Tuesday, January 15, 2008

What You Don't Know Can Hurt You: Health and the Environment

I've had chronic rhinitis--that is, nasal congestion--for as long as I can remember. Doctors have recommended a succession of drugs, including pills and inhalers, to treat the symptoms. A month or so ago I finally went to an allergist to find the source of the problem, and underwent 48 tiny pinpricks plus a follow-up to find possible sources?pollen, dust mites, fungi, cat hair, and so on.

The doctor came in to pronounce the verdict: I was allergic to none of these things. What, then, was the source of the problem? "Air," she said, and shrugged her shoulders.

Actually I had read quite a bit about allergies caused by indoor products, such as gasses from paint, carpets, cleaning fluids, and particle board, and had expected to be tested for these. Evidently they don't have such tests. I was tested for allergies to natural substances, but not to the great variety of chemicals that permeate the indoor environments in which most of us spend our lives. Because these have not been with us as long, and because new substances are often introduced, the effects do not seem to be as well known.

Indeed, indoor air quality is often considered to be worse for us than outdoor air quality. Of course pollutants, such as ozone and sulfur dioxide, have become part of the outdoor environment. The rate of asthma, particularly among children, has more than doubled since 1980, almost certainly due to environmental causes (Report).

Air, then, is one key source of environmental health problems. Another is the food we eat and the water we drink. Forty-five years ago, Rachel Carson launched the modern environmental movement with her book Silent Spring, which warned of the dangers of DDT and other pesticides: "In the less than two decades of their use, the synthetic pesticides have been so thoroughly distributed throughout the animate and inanimate world that they occur virtually everywhere. . . . They have been found in fish in remote mountain lakes, in earthworms burrowing in soil, in the eggs of birds?and in man himself. For these chemicals are now stored in the bodies of the vast majority of human beings" (16).

Carson has been accused of sensationalism, and of causing the banning of chemicals with great potential to help humanity. Yet there is little doubt that DDT was causing great harm to birds and other species, leading for instance to the near extinction of the bald eagle. Very likely it would have hit humans next. And there is little doubt that we continue to accumulation hitherto unknown chemicals in our bodies.

Part of this is due to our position at the top of the food chain. As we eat animals we accumulate the chemicals that they have eaten from other species lower on the food chain. Fish higher on the food chain, for instance, accumulate larger amounts of mercury; we, in turn, inherit this high concentration (Mercury). In large concentrations, mercury can attack the nervous system, causing blindness among other symptoms.

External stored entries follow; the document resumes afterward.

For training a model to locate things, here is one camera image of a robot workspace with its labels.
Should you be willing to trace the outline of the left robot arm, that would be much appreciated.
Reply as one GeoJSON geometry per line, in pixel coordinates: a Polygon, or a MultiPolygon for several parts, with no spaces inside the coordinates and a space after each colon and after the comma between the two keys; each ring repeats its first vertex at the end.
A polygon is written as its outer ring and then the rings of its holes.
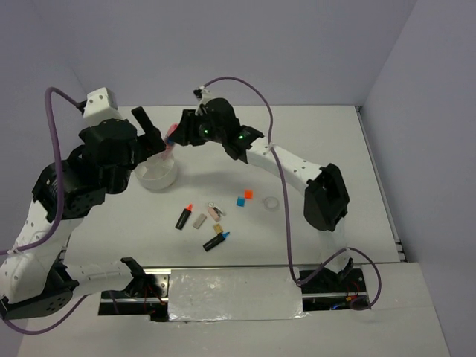
{"type": "Polygon", "coordinates": [[[73,231],[108,195],[127,189],[131,172],[165,151],[160,131],[143,108],[127,120],[107,119],[83,129],[83,144],[57,169],[47,166],[34,188],[28,217],[12,254],[1,265],[1,318],[41,318],[60,311],[75,297],[119,291],[130,297],[160,292],[153,275],[131,257],[112,263],[65,264],[62,254],[73,231]]]}

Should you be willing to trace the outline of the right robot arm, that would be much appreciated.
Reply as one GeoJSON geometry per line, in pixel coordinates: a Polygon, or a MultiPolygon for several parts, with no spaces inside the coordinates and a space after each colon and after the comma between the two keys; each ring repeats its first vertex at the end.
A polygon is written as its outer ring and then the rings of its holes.
{"type": "Polygon", "coordinates": [[[233,106],[224,98],[206,100],[197,109],[185,109],[170,139],[183,147],[216,142],[233,160],[259,167],[281,180],[290,266],[293,262],[288,186],[303,196],[304,218],[318,231],[335,231],[348,213],[350,197],[339,167],[313,164],[273,144],[270,135],[242,125],[233,106]]]}

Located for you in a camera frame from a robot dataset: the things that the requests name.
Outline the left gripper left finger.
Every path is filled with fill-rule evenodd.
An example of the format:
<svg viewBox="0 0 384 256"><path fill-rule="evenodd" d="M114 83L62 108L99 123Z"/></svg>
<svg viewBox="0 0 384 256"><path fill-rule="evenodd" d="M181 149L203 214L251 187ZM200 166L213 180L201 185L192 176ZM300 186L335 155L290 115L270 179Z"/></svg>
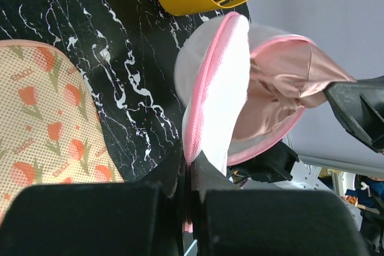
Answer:
<svg viewBox="0 0 384 256"><path fill-rule="evenodd" d="M1 224L2 255L182 255L182 144L135 183L35 185Z"/></svg>

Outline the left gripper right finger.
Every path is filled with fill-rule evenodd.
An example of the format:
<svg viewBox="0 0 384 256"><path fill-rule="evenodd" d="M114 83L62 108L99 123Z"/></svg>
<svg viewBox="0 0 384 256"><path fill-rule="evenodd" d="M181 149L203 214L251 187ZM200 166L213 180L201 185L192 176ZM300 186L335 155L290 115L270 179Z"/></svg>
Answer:
<svg viewBox="0 0 384 256"><path fill-rule="evenodd" d="M191 217L199 255L367 255L334 193L241 189L201 153L190 164Z"/></svg>

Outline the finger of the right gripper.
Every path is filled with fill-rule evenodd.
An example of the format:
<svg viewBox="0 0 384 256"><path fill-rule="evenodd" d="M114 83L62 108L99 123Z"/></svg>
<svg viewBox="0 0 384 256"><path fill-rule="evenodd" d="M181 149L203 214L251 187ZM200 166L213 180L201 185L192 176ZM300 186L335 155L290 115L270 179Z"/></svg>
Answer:
<svg viewBox="0 0 384 256"><path fill-rule="evenodd" d="M323 93L340 125L376 153L383 152L383 78L333 82Z"/></svg>

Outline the pink satin bra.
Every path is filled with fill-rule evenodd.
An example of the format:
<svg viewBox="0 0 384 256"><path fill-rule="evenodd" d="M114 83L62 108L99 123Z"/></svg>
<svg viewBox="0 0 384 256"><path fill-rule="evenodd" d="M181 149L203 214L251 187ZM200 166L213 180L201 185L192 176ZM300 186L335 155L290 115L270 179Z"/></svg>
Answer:
<svg viewBox="0 0 384 256"><path fill-rule="evenodd" d="M323 104L323 90L330 83L354 81L312 43L292 40L265 46L251 57L248 99L233 139L248 140L274 132L299 109Z"/></svg>

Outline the white mesh laundry bag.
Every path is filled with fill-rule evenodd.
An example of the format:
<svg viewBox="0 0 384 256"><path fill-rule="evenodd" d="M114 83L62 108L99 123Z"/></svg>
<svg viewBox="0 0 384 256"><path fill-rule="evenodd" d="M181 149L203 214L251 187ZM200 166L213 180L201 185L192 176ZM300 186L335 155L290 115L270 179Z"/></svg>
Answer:
<svg viewBox="0 0 384 256"><path fill-rule="evenodd" d="M222 174L227 166L244 162L266 149L274 132L248 140L233 139L238 117L248 99L251 57L274 42L303 40L267 26L252 25L236 12L200 25L179 51L175 88L185 104L182 144L187 170L203 153Z"/></svg>

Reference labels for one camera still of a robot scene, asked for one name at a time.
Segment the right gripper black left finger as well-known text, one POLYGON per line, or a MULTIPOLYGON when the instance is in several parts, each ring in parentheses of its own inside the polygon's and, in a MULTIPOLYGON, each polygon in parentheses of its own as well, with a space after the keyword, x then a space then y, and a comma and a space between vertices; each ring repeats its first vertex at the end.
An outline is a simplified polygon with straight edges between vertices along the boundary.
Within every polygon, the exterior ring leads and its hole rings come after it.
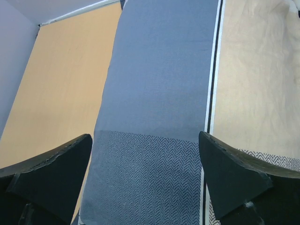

Mercury is one suspect in the rising incidence of autism among children, from 1 in 200 in the 1980s to 1 in 150 today (Study). Mercury in vaccines was thought to have been a key cause of autism, but a recent study disputes this (Exposure). What is causing the rising rate, then? Is it something in the water? Is it something in the air? Nobody knows.

My point in writing this article is not that we should live in fear of invisible substance over which we have no control. Nor is it that we, as a society, need to banish all chemicals and pollutants, to return to a life of pre-industrial bliss. Technological advances are here to stay, and in countless ways make our lives far better. My point is that caution in introducing new substances is more than warranted. We need to test and retest chemicals, to monitor our environment, to reduce our exposure to substances about which we know little. Such government agencies as the Environmental Protection Agency, and such environmental organizations as the Sierra Club, play an important part in protecting our health.

On a personal level, we can do things to minimize our exposure to substances that may be harming us. Eating too much fish or meat may increase our build-up of chemicals with unknown effects. Processed foods are also better avoided. Using environmentally friendly paint and cleaning products can limit exposure, while our homes and workplaces should have proper ventilation. We can all be more informed, and wiser, in our daily lives and enjoy the benefits of technology while minimizing the risks.